La película de los hermanos De Serio (documentalistas preocupados por los problemas relativos al desplazamiento, la inmigración ilegal y la trata de personas en la comunidad europea) tiene sólidas conexiones con el gran cine social producido en Italia desde el neorrealismo, y sobre todo con el que se hizo durante la década de los años setenta que cruzaba la política y la crónica policial. No se puede permanecer indiferente a la historia de Giusè y Antò, a quienes humanizan la máscara de Salvatore Esposito y Samuele Carrino, y que no se habrán de resignar a perder la esperanza ni siquiera cuando un final terrible naturalice el desierto que se abre en el alma y en torno a una fosa común.
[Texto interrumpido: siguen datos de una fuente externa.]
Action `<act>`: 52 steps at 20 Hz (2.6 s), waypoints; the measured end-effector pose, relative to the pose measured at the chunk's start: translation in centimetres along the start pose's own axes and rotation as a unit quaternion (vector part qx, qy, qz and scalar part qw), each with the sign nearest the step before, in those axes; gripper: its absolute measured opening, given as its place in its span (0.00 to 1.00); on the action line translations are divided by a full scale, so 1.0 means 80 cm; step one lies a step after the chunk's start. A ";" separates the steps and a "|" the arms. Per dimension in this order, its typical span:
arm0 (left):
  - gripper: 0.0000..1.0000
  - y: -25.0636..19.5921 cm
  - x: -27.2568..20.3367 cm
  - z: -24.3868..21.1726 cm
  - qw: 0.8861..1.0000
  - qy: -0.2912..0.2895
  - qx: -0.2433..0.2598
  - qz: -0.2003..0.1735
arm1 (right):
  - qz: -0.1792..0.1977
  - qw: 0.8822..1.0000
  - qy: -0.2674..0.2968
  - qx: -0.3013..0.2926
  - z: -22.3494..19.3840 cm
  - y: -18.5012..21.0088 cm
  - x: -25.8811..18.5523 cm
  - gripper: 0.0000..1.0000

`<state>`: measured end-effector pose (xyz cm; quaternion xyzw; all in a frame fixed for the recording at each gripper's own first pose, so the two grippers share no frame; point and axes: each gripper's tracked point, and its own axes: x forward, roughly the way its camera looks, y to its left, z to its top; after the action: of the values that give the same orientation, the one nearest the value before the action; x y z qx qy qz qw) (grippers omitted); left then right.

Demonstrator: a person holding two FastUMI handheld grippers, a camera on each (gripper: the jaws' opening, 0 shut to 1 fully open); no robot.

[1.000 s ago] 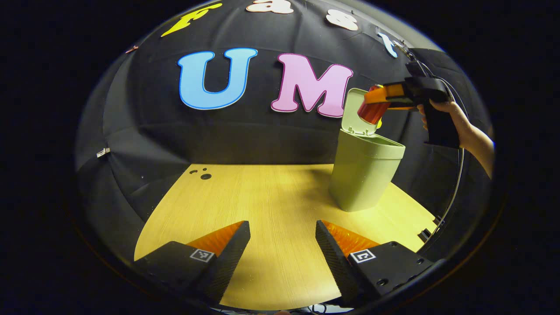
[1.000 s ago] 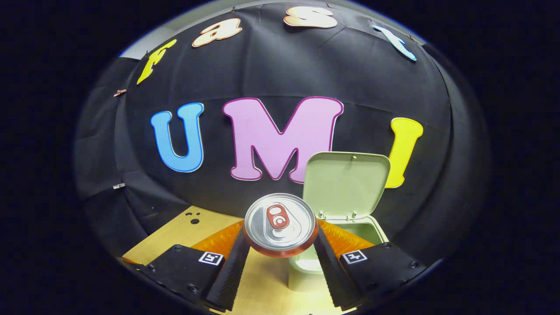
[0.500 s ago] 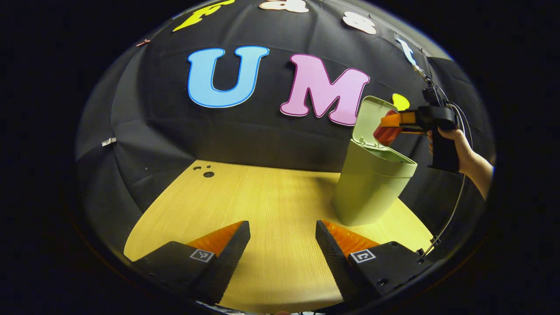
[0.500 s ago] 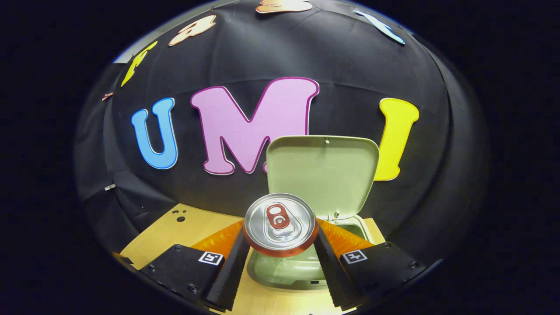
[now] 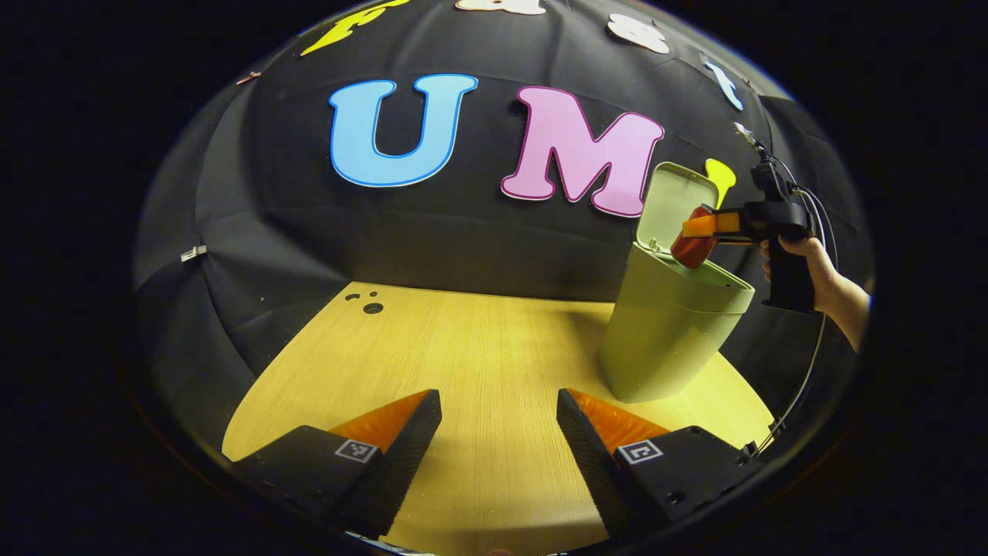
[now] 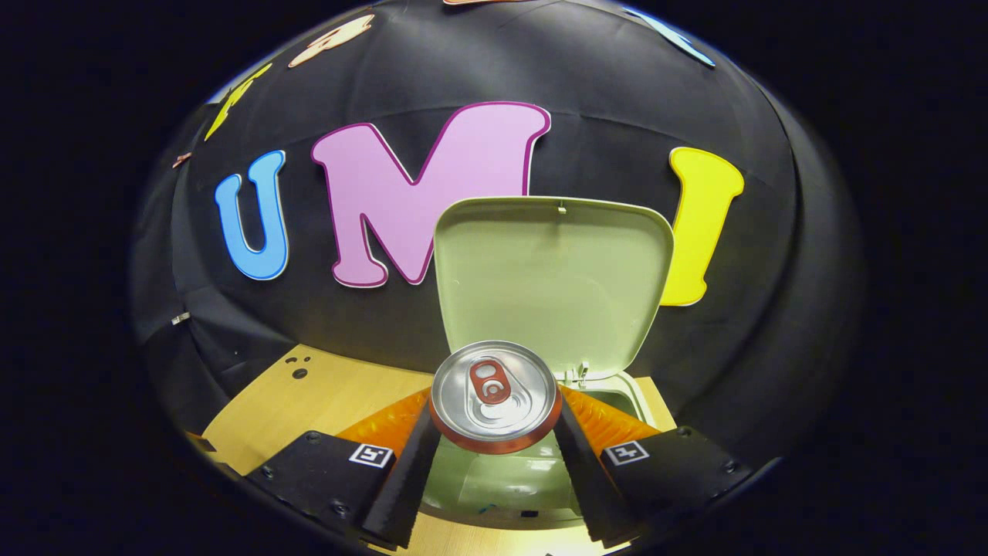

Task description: Press the lid of the desktop garbage bin to open it, pick up the crumpled paper on the desktop and throw it into the bin, then pick up the pop can on the desktop and drop it into the bin, and finally close the garbage bin lid.

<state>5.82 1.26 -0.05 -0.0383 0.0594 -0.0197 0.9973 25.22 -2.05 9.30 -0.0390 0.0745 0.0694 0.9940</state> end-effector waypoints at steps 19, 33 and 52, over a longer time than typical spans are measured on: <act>0.97 0.005 -0.016 -0.016 1.000 0.008 -0.007 0.010 | -0.021 0.991 -0.127 -0.025 0.159 -0.018 -0.061 0.96; 0.97 0.028 -0.040 -0.038 0.997 0.010 -0.061 0.056 | -0.062 0.987 -0.151 -0.008 0.270 -0.064 0.013 0.97; 0.96 0.043 -0.047 -0.032 0.995 -0.003 -0.068 0.075 | -0.036 0.997 -0.055 0.029 0.196 -0.052 0.044 0.98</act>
<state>1.87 4.69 -2.38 -0.1019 0.0600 0.0596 0.9912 31.50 -4.35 24.53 -0.0086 0.0201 0.0330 0.9992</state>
Lei mi parla ancora, de Pupi Avati, o el amor eterno cuando pasan los años

Pide al tiempo que vuelva

Cuando Rina se muere después de 65 años de casada con Nino, él no se deja llevar tan fácilmente por la tristeza que sus hijos quieren leer en su semblante. Para Nino llegó el momento en el que aquel amor profundo y sereno de todos esos años será puesto a prueba: aquella carta que Rina le diera el día en que se casaron, donde dice que el amor que se profesan es inmortal, tendrá que enfrentarse con la certidumbre de la realidad. Así es como Nino sostiene que ella aún le habla, del mismo modo que también le habla su cuñado, y como también se vuelven ciertos los recuerdos de la vuelta al pueblo, ya casado, y su madre, sus hermanas y su tía conocerán a su esposa y la aceptarán en la familia, aunque a Rina esa nueva vida no le guste y quiera escaparse apenas comienza.

Del mismo modo recordará a su cuñado, muerto también, y sus tardes de pesca y sus explicaciones filosóficas respecto del sendero de la existencia. Todo esto, para un hombre que supera los ochenta años, y de acuerdo con la mirada de los que aún son jóvenes, no es más que melancolía, pero ¿lo es? ¿No será que existe una dimensión a la que podemos ir y volver hasta que decidamos quedarnos en un solo sitio? La hija, la editora de una editorial que puede decidir el futuro de la próxima novela de Amicangelo, cree que más que un psiquiatra su padre necesita contarle su historia de amor a alguien. Qué mejor que poner un escritor fantasma que ordene la memoria de Nino y al menos le dé al padre el consuelo de hablar con un amigo. Los hijos, que aún son jóvenes, quizás no entiendan que los padres (que se han vuelto viejos) tal vez necesiten perderse en los remolinos del alma y que nadie les indique el camino de regreso, por lo que las grandes ideas no implican grandes resultados. O sí, según se mire, según se entienda qué son las grandes cosas. En la última película del hoy octogenario Pupi Avati, basada en el best seller de Giuseppe Sgarbi, debiera reconocerse que estamos en presencia de un maestro moderno. Filmada con la elegancia impar de quienes siguieron la posta de los padres fundadores (la llegada de Amicangelo a la villa de Nino, custodiado por un chofer que es como un enorme querubín, en medio de una tormenta de nieve nocturna, es de una belleza perturbadora), Avati se permite narrar un drama romántico con apuntes de fantasía sin necesidad de forzar el relato hacia alguno de los subgéneros en particular. Es quizás una decisión que implica tomar partido por la experiencia (o la sabiduría) que dan los años, la que indica que hay que jugar las cartas incluso en el momento que sigue a la muerte. Avati se vale además de la máscara de Renato Pozzetto como el Nino adulto que a medida que avanza la historia está cada vez más convencido de encontrarla otra vez a Rina. Pozzetto, uno de los cómicos más notables del cine italiano de los setenta y ochenta, realiza quizás su actuación más importante en una película, una que aun en los límites de un drama quiere bordar una mirada llena de preguntas, como la de un chico ávido por descubrir qué significa estar vivos.